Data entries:

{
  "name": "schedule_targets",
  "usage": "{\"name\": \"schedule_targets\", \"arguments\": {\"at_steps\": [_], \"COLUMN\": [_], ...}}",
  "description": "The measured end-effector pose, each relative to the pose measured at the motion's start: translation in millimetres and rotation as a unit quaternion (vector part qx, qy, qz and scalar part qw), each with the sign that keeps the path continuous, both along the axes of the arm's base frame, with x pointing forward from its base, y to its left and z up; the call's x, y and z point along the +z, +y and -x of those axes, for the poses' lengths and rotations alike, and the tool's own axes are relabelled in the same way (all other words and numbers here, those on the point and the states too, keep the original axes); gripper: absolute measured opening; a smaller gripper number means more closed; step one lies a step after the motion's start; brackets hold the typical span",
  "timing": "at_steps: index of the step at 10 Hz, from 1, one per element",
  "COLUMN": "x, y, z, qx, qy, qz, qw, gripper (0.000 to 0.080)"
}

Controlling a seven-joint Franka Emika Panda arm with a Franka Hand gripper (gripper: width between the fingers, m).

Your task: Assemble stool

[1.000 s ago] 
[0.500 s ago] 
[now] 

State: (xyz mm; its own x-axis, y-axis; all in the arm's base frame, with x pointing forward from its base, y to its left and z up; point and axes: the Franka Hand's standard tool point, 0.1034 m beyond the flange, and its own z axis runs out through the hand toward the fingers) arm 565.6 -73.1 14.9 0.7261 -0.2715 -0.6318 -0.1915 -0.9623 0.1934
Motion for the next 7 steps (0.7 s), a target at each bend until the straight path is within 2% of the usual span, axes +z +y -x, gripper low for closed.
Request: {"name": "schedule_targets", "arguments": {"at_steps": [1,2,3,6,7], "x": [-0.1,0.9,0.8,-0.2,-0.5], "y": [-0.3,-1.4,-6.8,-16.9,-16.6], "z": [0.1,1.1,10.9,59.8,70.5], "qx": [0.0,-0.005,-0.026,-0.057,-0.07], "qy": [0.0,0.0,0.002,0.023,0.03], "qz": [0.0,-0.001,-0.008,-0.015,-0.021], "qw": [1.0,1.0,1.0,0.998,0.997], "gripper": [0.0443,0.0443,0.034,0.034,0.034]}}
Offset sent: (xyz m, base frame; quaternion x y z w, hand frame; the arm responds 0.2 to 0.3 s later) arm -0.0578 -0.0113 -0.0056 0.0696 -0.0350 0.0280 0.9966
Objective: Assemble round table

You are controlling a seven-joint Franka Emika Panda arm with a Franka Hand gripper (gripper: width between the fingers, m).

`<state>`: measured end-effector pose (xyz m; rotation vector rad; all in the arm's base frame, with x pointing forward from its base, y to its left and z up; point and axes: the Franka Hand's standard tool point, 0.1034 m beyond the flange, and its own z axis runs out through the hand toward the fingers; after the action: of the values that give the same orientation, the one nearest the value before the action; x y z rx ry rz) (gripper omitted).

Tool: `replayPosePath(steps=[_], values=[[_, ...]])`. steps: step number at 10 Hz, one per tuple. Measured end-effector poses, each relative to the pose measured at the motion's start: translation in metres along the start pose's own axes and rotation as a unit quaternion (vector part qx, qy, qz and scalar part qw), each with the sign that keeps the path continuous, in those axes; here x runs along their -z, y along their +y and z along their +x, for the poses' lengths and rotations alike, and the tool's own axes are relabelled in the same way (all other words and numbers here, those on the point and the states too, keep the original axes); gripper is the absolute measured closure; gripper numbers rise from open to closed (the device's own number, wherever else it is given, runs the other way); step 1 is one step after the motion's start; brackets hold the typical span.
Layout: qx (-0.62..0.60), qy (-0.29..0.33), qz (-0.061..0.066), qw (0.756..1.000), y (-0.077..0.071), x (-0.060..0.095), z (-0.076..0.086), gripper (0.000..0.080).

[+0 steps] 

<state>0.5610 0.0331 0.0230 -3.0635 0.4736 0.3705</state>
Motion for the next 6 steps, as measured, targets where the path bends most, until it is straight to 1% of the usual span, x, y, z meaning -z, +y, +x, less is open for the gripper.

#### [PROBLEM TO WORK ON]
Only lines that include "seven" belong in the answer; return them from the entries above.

#### [ANSWER AREA]
Controlling a seven-joint Franka Emika Panda arm with a Franka Hand gripper (gripper: width between the fingers, m).
You are controlling a seven-joint Franka Emika Panda arm with a Franka Hand gripper (gripper: width between the fingers, m).

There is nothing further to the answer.